Maple Jodi, Vojta Lea, Soll Jurgen, Møller Simon G
Center for Organelle Research, Department of Mathematics and Natural Science, University of Stavanger, Stavanger 4036, Norway.
EMBO Rep. 2007 Mar;8(3):293-9. doi: 10.1038/sj.embor.7400902. Epub 2007 Feb 16.

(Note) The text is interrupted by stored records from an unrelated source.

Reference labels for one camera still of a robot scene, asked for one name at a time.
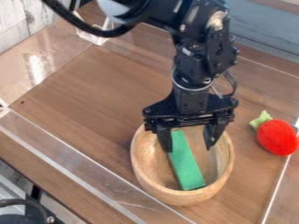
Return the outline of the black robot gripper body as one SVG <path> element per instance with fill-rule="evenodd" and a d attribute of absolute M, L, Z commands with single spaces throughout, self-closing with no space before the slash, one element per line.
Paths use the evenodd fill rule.
<path fill-rule="evenodd" d="M 176 99 L 174 92 L 142 110 L 144 130 L 173 129 L 205 125 L 212 134 L 219 134 L 235 119 L 233 109 L 239 101 L 231 95 L 189 94 Z"/>

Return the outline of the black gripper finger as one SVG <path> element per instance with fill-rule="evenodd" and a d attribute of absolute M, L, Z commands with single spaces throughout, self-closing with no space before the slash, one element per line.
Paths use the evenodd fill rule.
<path fill-rule="evenodd" d="M 202 139 L 204 139 L 207 150 L 209 150 L 211 147 L 219 141 L 227 125 L 228 125 L 228 122 L 225 120 L 219 122 L 204 123 Z"/>
<path fill-rule="evenodd" d="M 157 130 L 157 140 L 165 152 L 173 151 L 173 143 L 172 143 L 172 134 L 170 130 L 165 128 L 160 128 Z"/>

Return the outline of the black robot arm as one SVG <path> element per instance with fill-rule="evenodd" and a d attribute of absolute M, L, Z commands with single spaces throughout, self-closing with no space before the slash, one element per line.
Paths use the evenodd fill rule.
<path fill-rule="evenodd" d="M 176 50 L 172 91 L 144 108 L 144 128 L 157 135 L 166 152 L 173 151 L 170 131 L 188 126 L 204 127 L 205 146 L 213 146 L 239 105 L 232 93 L 220 94 L 213 87 L 220 76 L 232 87 L 237 85 L 229 74 L 239 49 L 229 32 L 225 0 L 97 0 L 105 16 L 117 23 L 106 30 L 78 19 L 57 0 L 41 1 L 76 28 L 97 37 L 118 37 L 140 23 L 169 33 Z"/>

In plants, chloroplast division is an integral part of development, and these vital organelles arise by binary fission from pre-existing cytosolic plastids. Chloroplasts arose by endosymbiosis and although they have retained elements of the bacterial cell division machinery to execute plastid division, they have evolved to require two functionally distinct forms of the FtsZ protein and have lost elements of the Min machinery required for Z-ring placement. Here, we analyse the plastid division component accumulation and replication of chloroplasts 3 (ARC3) and show that ARC3 forms part of the stromal plastid division machinery. ARC3 interacts specifically with AtFtsZ1, acting as a Z-ring accessory protein and defining a unique function for this family of FtsZ proteins. ARC3 is involved in division site placement, suggesting that it might functionally replace MinC, representing an important advance in our understanding of the mechanism of chloroplast division and the evolution of the chloroplast division machinery.
在植物中,叶绿体分裂是发育的一个组成部分,这些重要的细胞器通过已有的胞质质体进行二分裂产生。叶绿体通过内共生起源,尽管它们保留了细菌细胞分裂机制的一些成分来执行质体分裂,但它们已经进化到需要两种功能不同形式的FtsZ蛋白,并且失去了Z环定位所需的Min机制的一些成分。在这里,我们分析了叶绿体3(ARC3)的质体分裂成分积累和复制,并表明ARC3是基质质体分裂机制的一部分。ARC3与AtFtsZ1特异性相互作用,作为Z环辅助蛋白,为该FtsZ蛋白家族定义了独特功能。ARC3参与分裂位点定位,表明它可能在功能上替代MinC,这代表了我们对叶绿体分裂机制和叶绿体分裂机器进化理解的一个重要进展。